The Golden Balls trophy is awarded at our Christmas function, to be held this weekend.
The winner of the award is not to be applauded in the traditional sense for their victory —no clapping or cheering is allowed. Instead the winner walks to the podium to the loud ‘‘baaing’’ (as in a sheep noise) by the rest of the company — hence the name Abigba.
Last week I attended my first New Zealand Cricket Board meeting in Auckland (what a privilege).
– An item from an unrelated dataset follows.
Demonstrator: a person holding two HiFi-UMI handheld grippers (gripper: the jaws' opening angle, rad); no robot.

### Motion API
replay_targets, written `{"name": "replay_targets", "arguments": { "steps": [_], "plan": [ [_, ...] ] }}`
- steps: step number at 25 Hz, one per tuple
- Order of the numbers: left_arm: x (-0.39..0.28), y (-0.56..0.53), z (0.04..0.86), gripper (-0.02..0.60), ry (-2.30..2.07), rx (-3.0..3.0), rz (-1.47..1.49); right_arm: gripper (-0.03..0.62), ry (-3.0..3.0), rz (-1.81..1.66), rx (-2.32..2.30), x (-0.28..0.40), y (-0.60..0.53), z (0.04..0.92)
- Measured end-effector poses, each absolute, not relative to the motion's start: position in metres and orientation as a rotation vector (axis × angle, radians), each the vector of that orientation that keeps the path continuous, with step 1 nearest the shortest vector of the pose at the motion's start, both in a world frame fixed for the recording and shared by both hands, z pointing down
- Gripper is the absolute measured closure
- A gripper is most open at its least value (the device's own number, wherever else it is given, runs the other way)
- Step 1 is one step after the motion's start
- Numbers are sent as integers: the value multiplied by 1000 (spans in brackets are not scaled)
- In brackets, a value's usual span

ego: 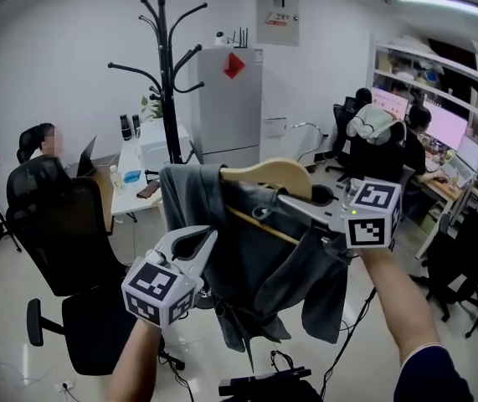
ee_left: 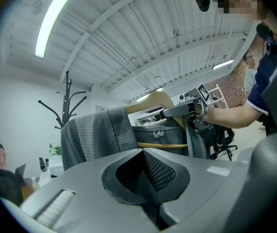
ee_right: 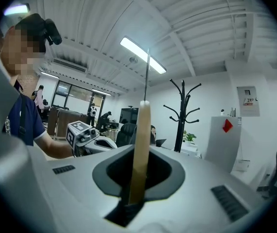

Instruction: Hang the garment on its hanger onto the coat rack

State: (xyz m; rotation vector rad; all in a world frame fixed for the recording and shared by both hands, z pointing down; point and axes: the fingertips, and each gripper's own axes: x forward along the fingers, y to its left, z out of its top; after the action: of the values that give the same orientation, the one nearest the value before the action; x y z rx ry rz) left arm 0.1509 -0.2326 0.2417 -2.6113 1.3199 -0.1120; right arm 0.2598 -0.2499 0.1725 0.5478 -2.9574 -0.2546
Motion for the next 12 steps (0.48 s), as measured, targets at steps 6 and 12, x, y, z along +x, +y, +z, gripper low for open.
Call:
{"name": "replay_targets", "arguments": {
  "steps": [6,12],
  "plan": [
    [153,-252,246,580,1393,-2585,-129,553,-2953,-271,467,258,-280,174],
    [141,-274,256,580,1492,-2562,-172,553,-2970,-251,380,249,-315,176]
  ]
}}
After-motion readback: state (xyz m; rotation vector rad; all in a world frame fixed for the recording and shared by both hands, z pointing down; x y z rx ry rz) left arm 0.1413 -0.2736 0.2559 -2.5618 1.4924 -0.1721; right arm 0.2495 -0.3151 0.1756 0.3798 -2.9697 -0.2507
As I returned to Dunedin and our golfing shenanigans and then spent my Saturday morning watching cricket at Sunnyvale, supping a wonderful latte from the Village Green Cafe (what a great asset that community centre is) and then spent Sunday in full collapse mode, struggling to leave the couch — I thought to myself how lucky we are to live in our community at the bottom of the world —Otago, New Zealand.
When I studied biology at school, I spent time examining rock pools, exploring the ecosystem at a small and detailed level. Every rock pool had its own community of barnacles, small fish, shellfish, seaweed and algae. From rock pool to rock pool the temperature changes and at any time of day the tide shifts the community dynamics. The rock pools are remarkably resilient given the daily and seasonal changes they face, but occasionally tidal forces or unusual climate events alter their ecosystem for good. Species which have long thrived start to struggle, new species enter and change the dynamics.
There has been a lot written about 2020 being a year of unprecedented challenges and I suspect the ongoing ripples are still likely to knock a few of us off our various rocks. In my role at AbacusBio, I have always loved working at a national and international levels.
It is an honour to learn from other cultures and serve in the improvement of food and fibre production wherever I go, but I am conscious that my ability to do that is because of the incredibly supportive, resilient environment —or rock pool — I spring from.
As a community we work together to make many decisions, whether that be at council, business, school or family levels. Our challenges are to act with a nod to the future while also looking after those around us who are swimming against the tide. Our challenges are to make decisions without vested interests while still looking after our own and our family’s health.
As I wandered around the cricket pitches on Saturday, watching my daughter’s all-girls cricket team in a magnificent battle against a local boys’ team, chatting with parents and making sure my dogs didn’t go too nuts chasing the low-flying birds — I thought, what better place to be than here in Otepoti/Dunedin to prosper with the challenges ahead.
Our little rock pool is a special place to be —a big baaaaaaaaaaa to you all!
- Anna Campbell is managing director of AbacusBio Ltd, a Dunedin-based agri-technology company.